Esta aclaración no es un punto secundario. Forma parte de una presentación rigurosa. Los signos de protección y de buena suerte son atribuidos en la conciencia general con frecuencia a culturas equivocadas, y el Maneki-neko es un ejemplo habitual de ello.
Cabe concluir, por tanto, que el Maneki-neko es un símbolo japonés. Su amplia difusión en el ámbito de influencia china y más allá no cambia nada respecto a su origen japonés. Esta distinción forma parte de un trato riguroso con el símbolo.
El Maneki-neko es hoy conocido en todo el mundo. Como figura en comercios, como juguete y como motivo en el diseño, está ampliamente difundido mucho más allá de Japón. Es uno de los amuletos de la suerte más conocidos en general.
En el propio Japón, el Maneki-neko sigue plenamente vivo. Forma parte de la imagen familiar de tiendas y locales. Existen incluso lugares y templos estrechamente vinculados a la gata que saluda, donde se le rinde una veneración especial.
Con la difusión mundial se produce un desplazamiento del significado. En muchos casos, el Maneki-neko es percibido únicamente como una figura alegre y decorativa. El significado preciso de las patas y los colores ya no es entonces conocido.
Sin embargo, la idea fundamental se conserva.
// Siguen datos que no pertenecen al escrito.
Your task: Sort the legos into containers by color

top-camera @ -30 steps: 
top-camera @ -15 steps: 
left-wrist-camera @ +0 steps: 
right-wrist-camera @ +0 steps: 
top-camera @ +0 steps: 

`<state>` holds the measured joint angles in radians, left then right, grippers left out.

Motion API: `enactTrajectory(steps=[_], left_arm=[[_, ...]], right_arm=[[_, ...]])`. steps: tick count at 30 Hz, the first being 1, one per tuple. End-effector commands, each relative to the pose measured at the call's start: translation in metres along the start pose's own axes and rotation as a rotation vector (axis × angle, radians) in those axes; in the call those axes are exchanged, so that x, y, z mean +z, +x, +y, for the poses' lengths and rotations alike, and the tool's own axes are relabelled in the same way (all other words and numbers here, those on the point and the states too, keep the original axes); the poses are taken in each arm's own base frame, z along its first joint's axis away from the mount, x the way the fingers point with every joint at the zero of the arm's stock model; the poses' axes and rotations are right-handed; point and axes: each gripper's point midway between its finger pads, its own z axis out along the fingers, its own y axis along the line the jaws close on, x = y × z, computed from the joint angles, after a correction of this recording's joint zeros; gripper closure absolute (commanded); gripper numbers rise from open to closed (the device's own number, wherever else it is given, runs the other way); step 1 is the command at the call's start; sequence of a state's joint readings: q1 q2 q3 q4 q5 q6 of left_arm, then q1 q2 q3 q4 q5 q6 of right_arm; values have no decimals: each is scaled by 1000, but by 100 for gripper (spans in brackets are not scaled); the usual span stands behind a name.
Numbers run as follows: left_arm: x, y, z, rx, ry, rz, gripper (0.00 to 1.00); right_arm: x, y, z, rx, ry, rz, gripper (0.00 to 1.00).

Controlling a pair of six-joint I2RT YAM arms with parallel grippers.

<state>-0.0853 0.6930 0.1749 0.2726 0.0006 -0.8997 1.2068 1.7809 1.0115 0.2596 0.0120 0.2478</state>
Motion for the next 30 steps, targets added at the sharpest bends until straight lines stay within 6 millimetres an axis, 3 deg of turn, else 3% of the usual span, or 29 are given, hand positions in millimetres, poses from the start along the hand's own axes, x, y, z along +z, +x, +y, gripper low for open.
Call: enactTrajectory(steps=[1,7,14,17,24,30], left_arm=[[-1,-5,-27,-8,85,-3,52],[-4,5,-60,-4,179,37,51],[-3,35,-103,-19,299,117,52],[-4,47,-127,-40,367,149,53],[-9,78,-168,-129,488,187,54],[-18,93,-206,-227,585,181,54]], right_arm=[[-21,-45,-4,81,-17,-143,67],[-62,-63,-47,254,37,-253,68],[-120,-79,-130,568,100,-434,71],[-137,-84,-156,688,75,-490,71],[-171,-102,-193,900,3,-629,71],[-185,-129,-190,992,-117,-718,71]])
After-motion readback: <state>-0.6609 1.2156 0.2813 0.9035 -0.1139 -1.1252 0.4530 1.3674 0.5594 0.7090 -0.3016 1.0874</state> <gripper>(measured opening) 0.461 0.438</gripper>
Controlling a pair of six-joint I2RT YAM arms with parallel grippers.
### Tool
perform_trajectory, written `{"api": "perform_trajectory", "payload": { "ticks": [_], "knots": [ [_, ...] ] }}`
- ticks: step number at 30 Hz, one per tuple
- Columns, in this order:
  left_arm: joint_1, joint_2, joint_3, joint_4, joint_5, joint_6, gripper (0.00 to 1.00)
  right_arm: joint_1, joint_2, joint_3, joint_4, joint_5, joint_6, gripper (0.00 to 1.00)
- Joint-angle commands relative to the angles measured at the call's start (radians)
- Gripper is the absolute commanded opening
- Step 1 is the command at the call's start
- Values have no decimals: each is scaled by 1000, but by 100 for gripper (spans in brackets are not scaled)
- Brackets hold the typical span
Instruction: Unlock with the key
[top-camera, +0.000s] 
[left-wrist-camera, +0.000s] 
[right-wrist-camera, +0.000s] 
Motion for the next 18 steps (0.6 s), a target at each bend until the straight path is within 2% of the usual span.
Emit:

El Maneki-neko es y sigue siendo un signo que convoca la buena suerte. Incluso quien no conoce los detalles comprende el gesto invitador y de saludo de la gata.
El Maneki-neko es así un buen ejemplo de amuleto de la suerte que ha superado ampliamente los límites de su cultura de origen. De un símbolo japonés del período Edo ha surgido una figura que está en casa en comercios de todo el mundo.